ARO and dlandstudio’s plan for lower Manhattan suggests replacing street asphalt with permeable, absorptive surfaces, capable of channeling floodwaters back into the harbor. Their vision extends this green zone out into the harbor, employing planks of greenery that dot the water immediately adjacent to the shoreline, suggesting a physical blurring of boundaries that was employed, in one of form or another, by every team.
The ARO/dlandstudio plan for lower Manhattan.
Soft mitigation is also found in Matthew Baird’s project for Staten Island, which proposes an artificial reef made of recycled glass. Once populated, the reef would temper the severity of incoming tides.
The plan by Matthew Baird Architects proposes a recycled glass reef.
Kate Orff of SCAPE / Landscape Architecture also proposed to generate a natural habitat, using a grid of rope to nurture an oyster colony on Brooklyn’s southern shore. Their project, “Oyster-tecture,” is a bit confusing from the boards, but everyone should watch Orff present the project on the accompanying video. Her enthusiasm for the work turns the seemingly precious idea of an oyster colony into a potentially exciting and very political project—creating a landscape through the participation of the entire community in oyster production.
SCAPE's plan combines a series of tide-mitigating piers with the production of oysters.
Finally, nArchitects, also working in Brooklyn, presents a series of smaller-scaled ideas under the overall banner of “New Aqueous City.” As with the SCAPE proposal, the presentation is hard to grasp unless you spend time with it. The different levels of proposed intervention—from the proposal of new floodplain housing codes, to local farms fertilized by sewage, to larger networks of inflatable dams and public transit ferries—seem to combine all of the others’ strategies into a vast, ambitious program (though its individual goals are somewhat lost in the mix).
Part of the nArchitects plan for Sunset Park, Bay Ridge, and Staten Island.
If there is a common element here, it is that of acceptance. The world is bad. It promises to get much worse.
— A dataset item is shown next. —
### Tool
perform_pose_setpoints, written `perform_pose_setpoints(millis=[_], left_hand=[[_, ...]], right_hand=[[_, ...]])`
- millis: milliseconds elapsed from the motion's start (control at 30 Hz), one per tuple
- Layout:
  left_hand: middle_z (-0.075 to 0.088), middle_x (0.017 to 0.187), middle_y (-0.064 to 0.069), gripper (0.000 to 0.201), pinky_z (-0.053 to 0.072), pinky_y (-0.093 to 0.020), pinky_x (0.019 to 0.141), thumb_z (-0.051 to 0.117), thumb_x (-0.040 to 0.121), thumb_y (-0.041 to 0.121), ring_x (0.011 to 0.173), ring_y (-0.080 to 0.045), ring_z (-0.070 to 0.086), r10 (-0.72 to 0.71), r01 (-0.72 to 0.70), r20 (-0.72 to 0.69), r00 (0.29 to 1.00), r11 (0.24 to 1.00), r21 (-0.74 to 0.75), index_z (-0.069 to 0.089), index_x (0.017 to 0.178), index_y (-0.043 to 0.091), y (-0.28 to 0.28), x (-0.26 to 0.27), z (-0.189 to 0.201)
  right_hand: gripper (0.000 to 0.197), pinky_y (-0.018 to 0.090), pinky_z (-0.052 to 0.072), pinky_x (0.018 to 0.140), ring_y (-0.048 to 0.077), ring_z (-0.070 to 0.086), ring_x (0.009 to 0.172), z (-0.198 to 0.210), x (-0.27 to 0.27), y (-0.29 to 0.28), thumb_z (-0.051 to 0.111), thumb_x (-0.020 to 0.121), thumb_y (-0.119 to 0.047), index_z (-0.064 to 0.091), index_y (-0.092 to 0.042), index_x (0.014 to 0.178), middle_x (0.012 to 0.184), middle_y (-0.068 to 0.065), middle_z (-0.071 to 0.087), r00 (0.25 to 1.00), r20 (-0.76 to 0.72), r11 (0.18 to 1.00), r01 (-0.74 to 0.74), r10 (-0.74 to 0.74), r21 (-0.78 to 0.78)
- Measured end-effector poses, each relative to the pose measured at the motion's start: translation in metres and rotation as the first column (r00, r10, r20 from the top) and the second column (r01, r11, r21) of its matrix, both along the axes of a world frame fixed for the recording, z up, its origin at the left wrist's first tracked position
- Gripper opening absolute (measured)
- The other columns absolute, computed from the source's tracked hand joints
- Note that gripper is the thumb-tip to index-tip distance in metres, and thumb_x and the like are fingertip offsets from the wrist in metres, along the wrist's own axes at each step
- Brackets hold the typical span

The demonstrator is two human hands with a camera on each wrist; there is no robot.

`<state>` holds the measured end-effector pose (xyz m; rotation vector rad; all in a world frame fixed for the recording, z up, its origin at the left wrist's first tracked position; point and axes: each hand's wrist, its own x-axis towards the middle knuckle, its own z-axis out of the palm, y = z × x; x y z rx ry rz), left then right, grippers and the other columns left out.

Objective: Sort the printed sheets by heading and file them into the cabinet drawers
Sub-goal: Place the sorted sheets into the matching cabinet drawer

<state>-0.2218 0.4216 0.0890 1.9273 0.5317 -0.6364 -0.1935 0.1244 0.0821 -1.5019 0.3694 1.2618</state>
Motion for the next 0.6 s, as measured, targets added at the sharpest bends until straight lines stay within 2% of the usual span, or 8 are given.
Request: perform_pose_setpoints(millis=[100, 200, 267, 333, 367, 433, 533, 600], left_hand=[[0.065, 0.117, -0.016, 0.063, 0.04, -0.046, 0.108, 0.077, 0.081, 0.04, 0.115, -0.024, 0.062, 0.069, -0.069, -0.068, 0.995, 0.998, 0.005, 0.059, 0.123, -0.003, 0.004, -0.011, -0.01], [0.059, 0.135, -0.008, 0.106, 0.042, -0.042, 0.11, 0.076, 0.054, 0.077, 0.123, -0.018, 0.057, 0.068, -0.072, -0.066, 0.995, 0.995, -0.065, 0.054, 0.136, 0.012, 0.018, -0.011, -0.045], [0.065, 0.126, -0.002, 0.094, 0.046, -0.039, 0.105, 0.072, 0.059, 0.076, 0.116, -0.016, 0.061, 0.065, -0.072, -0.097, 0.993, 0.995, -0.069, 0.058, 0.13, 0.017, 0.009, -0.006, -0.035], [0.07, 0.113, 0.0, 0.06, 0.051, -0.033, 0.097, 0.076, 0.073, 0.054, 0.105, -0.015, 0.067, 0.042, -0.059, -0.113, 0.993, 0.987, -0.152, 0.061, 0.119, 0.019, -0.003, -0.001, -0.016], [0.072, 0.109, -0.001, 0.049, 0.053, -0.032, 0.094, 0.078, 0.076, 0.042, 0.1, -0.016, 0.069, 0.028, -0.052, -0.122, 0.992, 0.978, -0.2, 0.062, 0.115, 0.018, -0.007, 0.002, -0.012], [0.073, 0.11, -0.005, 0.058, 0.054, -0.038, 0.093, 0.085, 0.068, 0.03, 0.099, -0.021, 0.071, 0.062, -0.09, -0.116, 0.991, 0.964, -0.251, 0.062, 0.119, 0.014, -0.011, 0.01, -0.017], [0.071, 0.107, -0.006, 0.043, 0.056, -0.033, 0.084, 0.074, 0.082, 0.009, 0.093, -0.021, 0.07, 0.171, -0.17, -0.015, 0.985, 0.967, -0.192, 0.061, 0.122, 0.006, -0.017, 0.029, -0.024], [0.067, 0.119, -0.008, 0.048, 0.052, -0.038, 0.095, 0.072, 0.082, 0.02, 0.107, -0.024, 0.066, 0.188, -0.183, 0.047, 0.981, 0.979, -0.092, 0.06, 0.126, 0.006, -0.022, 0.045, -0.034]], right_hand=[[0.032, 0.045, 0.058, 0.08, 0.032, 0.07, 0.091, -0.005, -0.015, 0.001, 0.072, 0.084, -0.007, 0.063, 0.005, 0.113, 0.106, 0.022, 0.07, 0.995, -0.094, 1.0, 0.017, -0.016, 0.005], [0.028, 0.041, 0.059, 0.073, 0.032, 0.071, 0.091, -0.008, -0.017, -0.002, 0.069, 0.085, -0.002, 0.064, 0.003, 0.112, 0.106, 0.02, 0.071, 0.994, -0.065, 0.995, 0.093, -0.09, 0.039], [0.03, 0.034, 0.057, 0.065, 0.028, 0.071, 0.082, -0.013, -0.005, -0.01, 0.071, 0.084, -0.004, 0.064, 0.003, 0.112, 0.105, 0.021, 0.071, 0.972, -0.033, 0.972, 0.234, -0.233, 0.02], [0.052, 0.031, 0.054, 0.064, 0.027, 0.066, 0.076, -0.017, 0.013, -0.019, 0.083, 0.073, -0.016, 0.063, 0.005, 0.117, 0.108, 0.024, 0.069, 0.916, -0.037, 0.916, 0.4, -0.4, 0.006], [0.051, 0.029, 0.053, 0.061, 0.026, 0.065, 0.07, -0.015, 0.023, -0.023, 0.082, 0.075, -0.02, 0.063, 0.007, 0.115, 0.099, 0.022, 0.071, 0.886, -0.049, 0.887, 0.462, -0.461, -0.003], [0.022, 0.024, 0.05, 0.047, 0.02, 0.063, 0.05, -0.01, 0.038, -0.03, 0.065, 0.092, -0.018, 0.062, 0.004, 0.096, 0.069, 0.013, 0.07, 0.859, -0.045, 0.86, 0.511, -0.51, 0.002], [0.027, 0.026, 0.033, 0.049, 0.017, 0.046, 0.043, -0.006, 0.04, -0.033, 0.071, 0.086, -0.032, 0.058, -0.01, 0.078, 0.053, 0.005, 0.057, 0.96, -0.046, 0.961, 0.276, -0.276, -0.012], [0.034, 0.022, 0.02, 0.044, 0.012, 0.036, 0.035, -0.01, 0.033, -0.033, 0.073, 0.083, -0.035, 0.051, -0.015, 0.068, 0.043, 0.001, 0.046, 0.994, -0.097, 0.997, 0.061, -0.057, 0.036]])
And these designs can make problems less catastrophic, softening the edges of the inevitable encounter between culture (the city) and nature (the harbor). Yet, there is a fundamental contradiction to approaching this problem. Liberty State Park in New Jersey, the site of LTL’s intervention, was once underwater, gradually lifted out of the ocean by layer upon layer of landfill. Marc Tsurumaki pointed out in his team’s presentation that their site held within it this contradiction—a site that was constructed through the local effects of industrialization, only to be undone by the global effects of the same process. While the LTL design proposes an optimistic and forceful set of experiments to deal with the oncoming problems, it doesn’t really begin to approach the disjunction that Tsurumaki points out.
A similar heaviness hangs over all of the projects. These problems are too massive, too incomprehensible to be addressed in a satisfying way. Rising Currents was, again, a studio class with the star pupils of New York architecture in attendance. Their projects are inspiring and entertaining, each providing a reasonable mix of mitigation and intelligent responses to the problems at a local level.
One longs for slightly less sensible answers for these questions, because the questions are beyond sense and reason. All of Lower Manhattan flooded? The streets of south Brooklyn becoming canals? It might happen, but we won’t believe it until it does, and only then will the answers (or lack of them) follow. The proposals at Rising Currents simply suggest trying things, conducting experiments, to begin answering questions that are too large to comprehend. Small, hopeful responses against looming circumstances are all we can seek. Hopefully the best of this thinking will generate responses from policy-makers—the true architects of the city—to begin preparing for our unreasonable future.